:: Directions ::
The expected output is exactly the lines below, starting at the line with "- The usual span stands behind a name" and ending at the line with "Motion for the", both included; no other line belongs in it.

--------

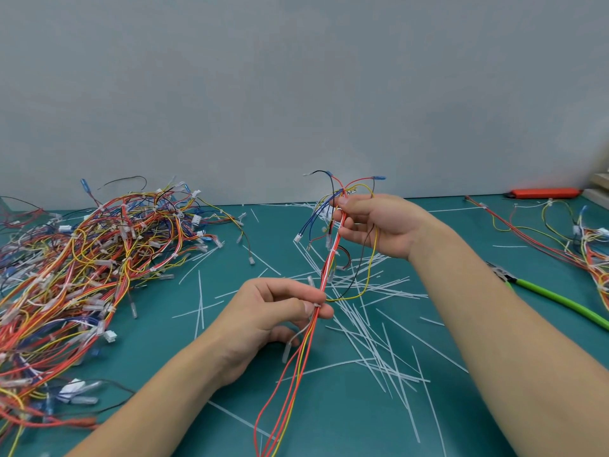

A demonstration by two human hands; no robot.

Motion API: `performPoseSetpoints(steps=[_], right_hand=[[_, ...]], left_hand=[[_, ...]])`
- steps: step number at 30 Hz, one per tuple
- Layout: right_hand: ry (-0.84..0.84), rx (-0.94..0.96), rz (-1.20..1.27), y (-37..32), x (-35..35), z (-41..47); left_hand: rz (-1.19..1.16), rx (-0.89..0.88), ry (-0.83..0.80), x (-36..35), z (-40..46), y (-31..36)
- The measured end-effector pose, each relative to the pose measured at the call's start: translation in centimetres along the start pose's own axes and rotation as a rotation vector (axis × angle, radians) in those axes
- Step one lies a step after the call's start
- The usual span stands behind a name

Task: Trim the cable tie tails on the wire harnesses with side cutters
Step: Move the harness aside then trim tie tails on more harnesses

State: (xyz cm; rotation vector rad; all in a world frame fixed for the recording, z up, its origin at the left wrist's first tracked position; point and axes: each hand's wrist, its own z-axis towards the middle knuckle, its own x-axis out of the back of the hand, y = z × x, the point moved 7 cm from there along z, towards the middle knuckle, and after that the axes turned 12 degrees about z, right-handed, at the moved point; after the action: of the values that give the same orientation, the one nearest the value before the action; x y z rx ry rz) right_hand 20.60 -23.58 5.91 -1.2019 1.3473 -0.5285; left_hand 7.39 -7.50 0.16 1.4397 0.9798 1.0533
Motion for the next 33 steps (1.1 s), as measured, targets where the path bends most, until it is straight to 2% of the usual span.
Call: performPoseSetpoints(steps=[16,27,33], right_hand=[[-0.035,0.013,-0.022,-0.2,-0.4,-0.1],[-0.298,0.164,-0.082,-3.0,-2.7,-1.7],[-0.37,0.21,-0.163,-3.3,-3.0,-2.4]], left_hand=[[0.063,0.0,-0.023,0.0,0.1,-0.3],[0.131,-0.03,0.0,-0.1,0.0,0.0],[0.177,-0.042,-0.016,-0.4,0.0,0.0]])
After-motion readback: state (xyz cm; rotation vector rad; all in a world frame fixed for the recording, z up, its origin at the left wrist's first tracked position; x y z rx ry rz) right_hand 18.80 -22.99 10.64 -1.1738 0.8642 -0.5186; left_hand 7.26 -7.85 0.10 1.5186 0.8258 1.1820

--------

:: Written response ::
- The usual span stands behind a name

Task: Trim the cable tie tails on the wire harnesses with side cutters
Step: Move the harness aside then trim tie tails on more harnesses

State: (xyz cm; rotation vector rad; all in a world frame fixed for the recording, z up, its origin at the left wrist's first tracked position; point and axes: each hand's wrist, its own z-axis towards the middle knuckle, its own x-axis out of the back of the hand, y = z × x, the point moved 7 cm from there along z, towards the middle knuckle, and after that the axes turned 12 degrees about z, right-handed, at the moved point; after the action: of the values that give the same orientation, the one nearest the value before the action; x y z rx ry rz) right_hand 20.60 -23.58 5.91 -1.2019 1.3473 -0.5285; left_hand 7.39 -7.50 0.16 1.4397 0.9798 1.0533
Motion for the next 33 steps (1.1 s), as measured, targets where the path bends most, until it is straight to 2% of the usual span.

The exercise is fully answered.